Syntara’s SNT-5505 Shows Promising Phase 2 Results, Secures A$15M Funding Boost

Positive Phase 2 Data Highlights SNT-5505’s Potential

Clinical-stage drug developer Syntara Limited (ASX: SNT) has delivered a significant update for investors with the release of positive interim results from its Phase 2 trial of SNT-5505, a pan-LOX inhibitor targeting myelofibrosis (MF). Presented at the prestigious American Society of Hematology (ASH) conference in December 2024, the data demonstrated meaningful improvements in symptom relief and spleen volume reduction in patients with intermediate-2 or high-risk MF, many of whom had been on the standard JAK inhibitor ruxolitinib for over three years.

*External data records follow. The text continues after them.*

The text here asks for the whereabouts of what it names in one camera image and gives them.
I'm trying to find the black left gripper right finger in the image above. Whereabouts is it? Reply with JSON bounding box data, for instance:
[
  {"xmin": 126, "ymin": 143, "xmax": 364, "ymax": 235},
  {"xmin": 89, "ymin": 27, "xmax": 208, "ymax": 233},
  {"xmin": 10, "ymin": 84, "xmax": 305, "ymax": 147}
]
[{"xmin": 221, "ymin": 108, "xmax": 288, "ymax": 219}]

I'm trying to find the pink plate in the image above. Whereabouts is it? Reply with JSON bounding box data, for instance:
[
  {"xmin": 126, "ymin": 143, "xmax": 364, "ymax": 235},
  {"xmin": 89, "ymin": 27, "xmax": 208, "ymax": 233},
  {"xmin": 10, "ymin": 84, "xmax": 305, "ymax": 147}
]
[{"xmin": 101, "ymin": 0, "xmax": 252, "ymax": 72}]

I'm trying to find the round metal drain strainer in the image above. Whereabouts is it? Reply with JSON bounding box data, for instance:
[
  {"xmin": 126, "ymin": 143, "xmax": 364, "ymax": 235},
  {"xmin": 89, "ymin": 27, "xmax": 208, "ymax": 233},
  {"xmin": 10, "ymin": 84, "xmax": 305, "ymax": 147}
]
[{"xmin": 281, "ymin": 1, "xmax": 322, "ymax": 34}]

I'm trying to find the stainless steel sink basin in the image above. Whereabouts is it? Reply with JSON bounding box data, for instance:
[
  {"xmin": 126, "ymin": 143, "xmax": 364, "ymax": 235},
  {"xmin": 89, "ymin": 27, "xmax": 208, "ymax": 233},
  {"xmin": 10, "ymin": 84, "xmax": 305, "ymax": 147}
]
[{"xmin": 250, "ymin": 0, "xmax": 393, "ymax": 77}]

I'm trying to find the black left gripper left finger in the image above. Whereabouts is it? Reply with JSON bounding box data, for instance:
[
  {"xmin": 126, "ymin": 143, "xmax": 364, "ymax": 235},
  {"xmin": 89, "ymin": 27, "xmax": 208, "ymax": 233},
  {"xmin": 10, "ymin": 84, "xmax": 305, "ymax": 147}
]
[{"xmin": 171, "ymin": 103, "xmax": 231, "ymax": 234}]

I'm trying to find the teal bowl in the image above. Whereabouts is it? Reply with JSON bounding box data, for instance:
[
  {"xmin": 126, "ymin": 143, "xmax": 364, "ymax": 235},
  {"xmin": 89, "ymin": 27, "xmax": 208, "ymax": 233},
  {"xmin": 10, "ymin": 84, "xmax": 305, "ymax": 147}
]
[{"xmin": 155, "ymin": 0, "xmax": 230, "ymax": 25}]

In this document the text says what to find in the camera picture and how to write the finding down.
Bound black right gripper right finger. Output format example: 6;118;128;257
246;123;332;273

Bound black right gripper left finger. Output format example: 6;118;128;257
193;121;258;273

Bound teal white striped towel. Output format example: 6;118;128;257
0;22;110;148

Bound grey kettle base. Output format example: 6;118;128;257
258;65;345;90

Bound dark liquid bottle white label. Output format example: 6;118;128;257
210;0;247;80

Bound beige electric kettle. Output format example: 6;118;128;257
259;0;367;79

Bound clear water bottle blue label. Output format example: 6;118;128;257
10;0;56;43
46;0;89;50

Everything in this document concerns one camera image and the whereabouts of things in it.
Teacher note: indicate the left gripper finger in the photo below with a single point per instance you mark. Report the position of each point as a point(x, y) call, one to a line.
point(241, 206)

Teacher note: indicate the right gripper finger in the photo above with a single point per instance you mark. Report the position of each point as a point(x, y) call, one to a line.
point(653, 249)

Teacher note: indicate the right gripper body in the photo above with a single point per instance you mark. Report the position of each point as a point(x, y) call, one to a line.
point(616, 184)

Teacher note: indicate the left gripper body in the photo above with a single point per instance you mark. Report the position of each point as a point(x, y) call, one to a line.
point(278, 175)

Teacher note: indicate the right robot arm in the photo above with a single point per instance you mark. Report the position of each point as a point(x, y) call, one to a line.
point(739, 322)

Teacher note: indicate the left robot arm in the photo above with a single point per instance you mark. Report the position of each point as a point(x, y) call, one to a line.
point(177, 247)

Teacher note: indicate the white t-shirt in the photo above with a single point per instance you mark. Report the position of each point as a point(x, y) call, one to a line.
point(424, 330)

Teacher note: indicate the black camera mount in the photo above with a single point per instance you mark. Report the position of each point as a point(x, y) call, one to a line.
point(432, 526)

At 12 weeks, nearly half of evaluable patients achieved a 50% or greater reduction in total symptom score, a figure that rose to 80% by 38 weeks, indicating sustained and increasing benefit. Spleen volume reductions were also notable, with 30% and 20% of patients achieving 25% and 35% reductions respectively at 38 weeks. Importantly, the treatment was well tolerated with no serious adverse events linked to SNT-5505, and haematological parameters remained stable.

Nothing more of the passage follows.